Work instruction: Skip the pictures and repeat each line of the data exactly.

Source material:
▼▼▼
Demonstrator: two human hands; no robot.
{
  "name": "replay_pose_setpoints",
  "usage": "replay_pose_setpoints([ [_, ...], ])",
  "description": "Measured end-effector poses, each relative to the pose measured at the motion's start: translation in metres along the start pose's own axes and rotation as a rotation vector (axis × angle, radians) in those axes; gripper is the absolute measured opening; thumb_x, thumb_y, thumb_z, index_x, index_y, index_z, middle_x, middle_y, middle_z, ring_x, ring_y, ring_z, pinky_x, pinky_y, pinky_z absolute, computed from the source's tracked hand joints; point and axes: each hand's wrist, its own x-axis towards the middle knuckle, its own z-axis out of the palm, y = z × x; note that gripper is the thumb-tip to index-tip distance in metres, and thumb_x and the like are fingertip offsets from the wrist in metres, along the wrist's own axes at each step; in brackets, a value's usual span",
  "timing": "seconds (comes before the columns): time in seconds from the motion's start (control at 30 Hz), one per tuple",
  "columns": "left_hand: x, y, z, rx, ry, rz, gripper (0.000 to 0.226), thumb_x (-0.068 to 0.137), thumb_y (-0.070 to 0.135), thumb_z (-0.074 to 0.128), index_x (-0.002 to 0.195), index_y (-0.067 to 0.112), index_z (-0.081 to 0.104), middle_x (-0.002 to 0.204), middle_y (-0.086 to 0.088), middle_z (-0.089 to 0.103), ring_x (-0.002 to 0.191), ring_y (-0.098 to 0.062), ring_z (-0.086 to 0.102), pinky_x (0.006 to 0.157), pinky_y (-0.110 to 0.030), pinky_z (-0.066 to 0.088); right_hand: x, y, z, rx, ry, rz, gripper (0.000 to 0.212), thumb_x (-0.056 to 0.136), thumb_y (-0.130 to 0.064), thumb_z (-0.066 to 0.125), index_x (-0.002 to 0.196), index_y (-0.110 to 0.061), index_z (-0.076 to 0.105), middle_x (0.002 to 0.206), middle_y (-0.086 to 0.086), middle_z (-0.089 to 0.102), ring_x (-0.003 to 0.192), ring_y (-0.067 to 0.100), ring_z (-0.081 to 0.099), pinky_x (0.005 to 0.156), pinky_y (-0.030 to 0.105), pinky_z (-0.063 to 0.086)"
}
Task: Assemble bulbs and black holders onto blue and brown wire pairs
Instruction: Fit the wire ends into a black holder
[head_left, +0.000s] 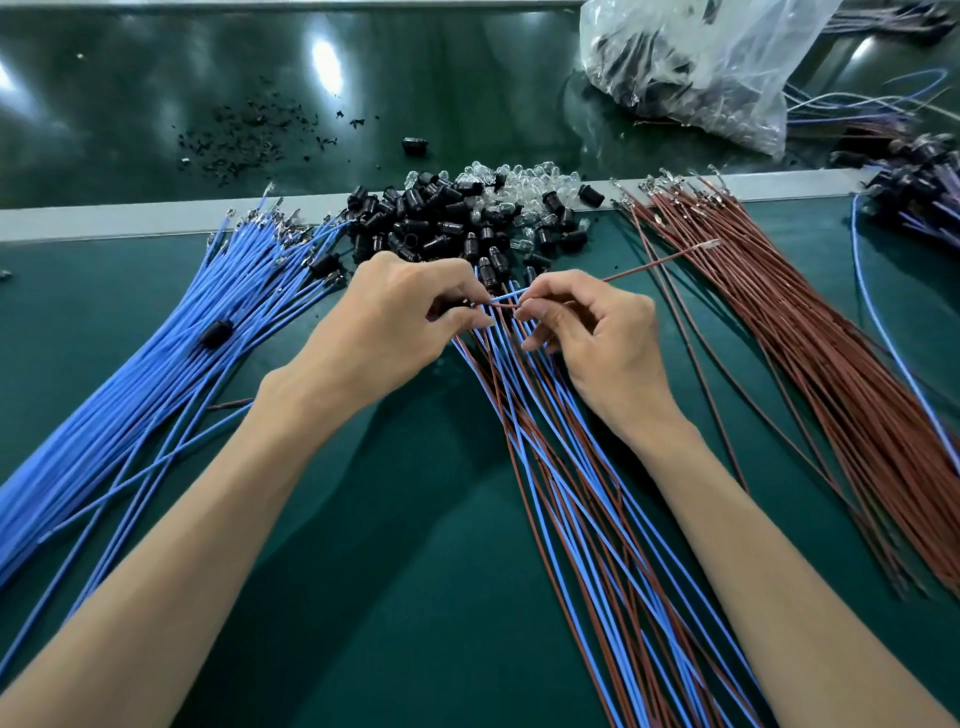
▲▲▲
Output of the exercise:
Demonstrator: two human hands; no robot.
{
  "name": "replay_pose_setpoints",
  "usage": "replay_pose_setpoints([ [_, ...], ])",
  "description": "Measured end-effector poses, each relative to the pose measured at the motion's start: translation in metres along the start pose's own axes and rotation as a rotation vector (axis × angle, radians) in those axes; gripper is the absolute measured opening; thumb_x, thumb_y, thumb_z, index_x, index_y, index_z, middle_x, middle_y, middle_z, ring_x, ring_y, ring_z, pinky_x, pinky_y, pinky_z absolute, computed from the source's tracked hand joints; point and axes: each hand's wrist, its own x-axis towards the middle knuckle, its own z-axis out of the palm, y = z × x; note that gripper is the thumb-tip to index-tip distance in metres, and thumb_x and the like are fingertip offsets from the wrist in metres, along the wrist's own axes at each step; in brackets, a value's usual span",
  "timing": "seconds (comes before the columns): time in seconds from the motion's start (control at 30 Hz), one per tuple",
  "columns": "left_hand: x, y, z, rx, ry, rz, gripper (0.000 to 0.226), thumb_x (-0.068 to 0.137), thumb_y (-0.070 to 0.135), thumb_z (-0.074 to 0.128), index_x (-0.002 to 0.195), index_y (-0.067 to 0.112), index_z (-0.081 to 0.104), middle_x (-0.002 to 0.204), middle_y (-0.086 to 0.088), middle_z (-0.089 to 0.103), ring_x (-0.002 to 0.191), ring_y (-0.098 to 0.062), ring_z (-0.086 to 0.102), pinky_x (0.006 to 0.157), pinky_y (-0.110 to 0.030), pinky_z (-0.066 to 0.088); right_hand: x, y, z, rx, ry, rz, gripper (0.000 to 0.212), thumb_x (-0.056 to 0.136), thumb_y (-0.130 to 0.064), thumb_z (-0.066 to 0.125), index_x (-0.002 to 0.196), index_y (-0.110 to 0.061), index_z (-0.076 to 0.105), middle_x (0.002 to 0.206), middle_y (-0.086 to 0.086), middle_z (-0.089 to 0.102), ring_x (-0.003 to 0.192), ring_y (-0.067 to 0.100), ring_z (-0.081 to 0.099), pinky_x (0.005 to 0.156), pinky_y (-0.030 to 0.105), pinky_z (-0.063 to 0.086)"
}
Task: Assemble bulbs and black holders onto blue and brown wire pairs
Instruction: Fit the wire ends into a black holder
[head_left, +0.000s] 

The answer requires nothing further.